Sempre gostei do texto de Tom Wolfe, o qual neste ano abriu a Bienal Internacional do Livro, no Rio de Janeiro. O seu último livro, “I am Charlotte Simmons” — Eu sou C… —, descreve a vida desregrada e de sexo casual dos universitários americanos. Agora, contudo, não falarei sobre esse livro, pois muitos o estão fazendo e isso me dá uma certa sensação de querer jogar outro jogo.
Gostaria, isso sim, de trazer à tona uma idéia presente em uma de suas grandes obras, “The Painted Word” — A Palavra Pintada —, a qual, curiosamente, é muito pouco difundida no Brasil. Neste livrinho (não estiquem a semântica do simples diminutivo: refere-se apenas às 119 páginas que apresenta), muito é dito sobre os artistas que estes não gostariam de escutar: a arte é mais um fenômeno econômico-social do que propriamente do espírito livre do artista. É fato que Wolfe refere-se à arte moderna, mas nada nos impede de pensarmos nesses termos a arte feita hoje em dia. Vejamos.
Grande parte dos artistas se esforça para se colocar em um lugar muito delicado na sociedade. Eles querem, de um lado, ser reconhecidos como transgressores dos valores sociais (isso garantiria uma espécie de vanguarda) e, do outro, fazem todo o esforço para serem aceitos por ela, que compra as suas obras.
Assim, notadamente vemos dois graus de artista: o fracassado, que não tem espaço na comunidade apreciadora de arte e o de sucesso, que faz uma arte de conteúdo influenciado pelas exigências dos compradores. O fracassado é aquele que vive nos guetos da arte, diz que cria livremente, mas se sente injustiçado. A sua revolta se manifesta na proporção do desprezo que os compradores de arte têm por suas obras, mas, à primeira possibilidade de ingressar no mercado consumidor artístico, transfigura-se em um agressor da sociedade domesticado e passa a rezar pela cartilha do mercado de arte. Aqui jaz a possibilidade do fracassado vir a ter sucesso.
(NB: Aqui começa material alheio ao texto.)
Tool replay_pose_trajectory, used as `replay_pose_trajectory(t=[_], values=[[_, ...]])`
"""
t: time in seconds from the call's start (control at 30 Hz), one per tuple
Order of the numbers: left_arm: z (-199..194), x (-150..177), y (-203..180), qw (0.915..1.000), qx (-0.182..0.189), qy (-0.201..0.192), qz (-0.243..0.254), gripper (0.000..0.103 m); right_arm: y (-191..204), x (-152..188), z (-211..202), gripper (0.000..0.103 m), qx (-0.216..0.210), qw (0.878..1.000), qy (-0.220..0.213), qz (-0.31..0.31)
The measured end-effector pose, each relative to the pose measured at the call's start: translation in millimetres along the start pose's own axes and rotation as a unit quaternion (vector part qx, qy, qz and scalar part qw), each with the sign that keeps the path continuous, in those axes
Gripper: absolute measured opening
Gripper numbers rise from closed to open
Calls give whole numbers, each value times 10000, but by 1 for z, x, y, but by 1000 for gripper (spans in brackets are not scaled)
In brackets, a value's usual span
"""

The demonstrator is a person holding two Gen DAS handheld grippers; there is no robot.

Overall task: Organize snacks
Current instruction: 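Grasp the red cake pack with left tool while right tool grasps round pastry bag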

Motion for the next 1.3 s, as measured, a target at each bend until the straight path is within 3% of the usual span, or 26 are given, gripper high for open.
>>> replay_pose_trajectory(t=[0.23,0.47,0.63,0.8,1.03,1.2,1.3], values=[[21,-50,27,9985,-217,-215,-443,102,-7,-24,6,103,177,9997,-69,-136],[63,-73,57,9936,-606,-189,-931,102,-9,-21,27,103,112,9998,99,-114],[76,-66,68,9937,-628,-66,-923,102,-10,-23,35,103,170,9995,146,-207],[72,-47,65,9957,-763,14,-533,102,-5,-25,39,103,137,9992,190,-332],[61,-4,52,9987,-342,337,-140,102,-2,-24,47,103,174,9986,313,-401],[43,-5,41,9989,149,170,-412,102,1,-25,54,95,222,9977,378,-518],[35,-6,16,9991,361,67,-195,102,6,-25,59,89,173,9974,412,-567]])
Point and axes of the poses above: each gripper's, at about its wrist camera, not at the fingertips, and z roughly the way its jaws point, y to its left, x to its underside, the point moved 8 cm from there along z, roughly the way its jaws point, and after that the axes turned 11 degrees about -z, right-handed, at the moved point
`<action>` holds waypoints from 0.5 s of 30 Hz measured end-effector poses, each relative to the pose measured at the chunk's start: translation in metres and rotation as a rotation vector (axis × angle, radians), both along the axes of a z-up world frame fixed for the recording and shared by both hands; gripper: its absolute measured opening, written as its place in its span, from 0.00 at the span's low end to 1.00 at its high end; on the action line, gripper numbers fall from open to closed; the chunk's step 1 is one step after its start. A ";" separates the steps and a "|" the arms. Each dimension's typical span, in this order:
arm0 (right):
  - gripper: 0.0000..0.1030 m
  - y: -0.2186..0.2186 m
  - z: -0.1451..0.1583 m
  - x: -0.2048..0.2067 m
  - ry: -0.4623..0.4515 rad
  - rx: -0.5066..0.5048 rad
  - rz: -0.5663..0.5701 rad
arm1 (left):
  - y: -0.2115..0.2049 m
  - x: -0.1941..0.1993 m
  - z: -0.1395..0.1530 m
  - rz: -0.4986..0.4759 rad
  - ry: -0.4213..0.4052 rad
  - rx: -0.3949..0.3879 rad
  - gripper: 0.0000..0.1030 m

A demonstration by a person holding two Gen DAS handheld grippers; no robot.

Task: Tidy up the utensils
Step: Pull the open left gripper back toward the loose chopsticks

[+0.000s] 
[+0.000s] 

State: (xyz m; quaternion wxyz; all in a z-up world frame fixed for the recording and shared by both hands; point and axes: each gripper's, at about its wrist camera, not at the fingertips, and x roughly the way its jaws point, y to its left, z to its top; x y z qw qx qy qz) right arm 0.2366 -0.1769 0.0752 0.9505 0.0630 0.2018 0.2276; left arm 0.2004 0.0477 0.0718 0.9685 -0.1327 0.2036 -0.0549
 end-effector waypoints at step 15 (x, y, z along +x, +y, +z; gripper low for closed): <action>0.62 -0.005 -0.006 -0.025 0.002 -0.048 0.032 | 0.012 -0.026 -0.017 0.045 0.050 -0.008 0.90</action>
É verdade que o artista convertido não passa a ser um verdadeiro cordeiro da sociedade (se for, será igualmente descartado). Ele transgride alguns valores sociais, é fato. A razão disso não se encontra em alguma insurreição que o artista possa desenvolver, mas simplesmente porque o mercado não procura artistas absolutamente submetidos à sociedade, mas apenas até o ponto em que possam demonstrar algum desprezo pelos valores sociais sem agredir seriamente a própria sociedade. O artista seria, nesses termos, um cão domesticado: agressivo para os outros, mas dócil para os da família (que é a comunidade compradora de arte).
Assim como as pessoas sentem algum tipo de prazer em passear nas ruas com cachorros verdadeiramente assassinos, mostrando-os aos outros e provocando sensação de medo neles (mesmo que o cão seja absolutamente inofensivo para o dono e sua família), o mercado de arte está disposto a valorizar uma produção artística que pareça ameaçadora, mas que para ele, o mercado, seja tão ameaçador quanto um poodle. A arte que prospera, então, é a arte inofensiva para o mercado artístico, mas relativamente transgressora dos valores sociais.
Transgredir sem oferecer perigo é a grande habilidade dos artistas de sucesso. Os demais são descartados. O problema está quando encontramos artistas domesticados que insistem em defender o caráter transformador de sua arte. Esses, não raramente, ingressam em um processo esquizofrênico grave, em que pensam que promovem a mudança da sociedade, quando, na realidade, nada mais são do que uma conseqüência da vontade do mercado de arte.
Um outro problema aparece em certos compradores de arte que pensam que, ao comprar um objeto artístico que apresente transgressão social até o ponto em que se permite, tornam-se melhores. Parece-me um outro tipo de esquizofrenia, só que acentuado por um projeto moral de melhoramento próprio totalmente desarticulado. É importante avisar a tais pessoas que comprar arte, não torna ninguém melhor nem pior, mas apenas mais rica ou mais pobre, dependendo de como se comporte o artista em sua vida. Se o artista seguir a cartilha com rigor, enriquecerá quem comprou sua obra; em sentido inverso, torná-lo-á bem mais pobre.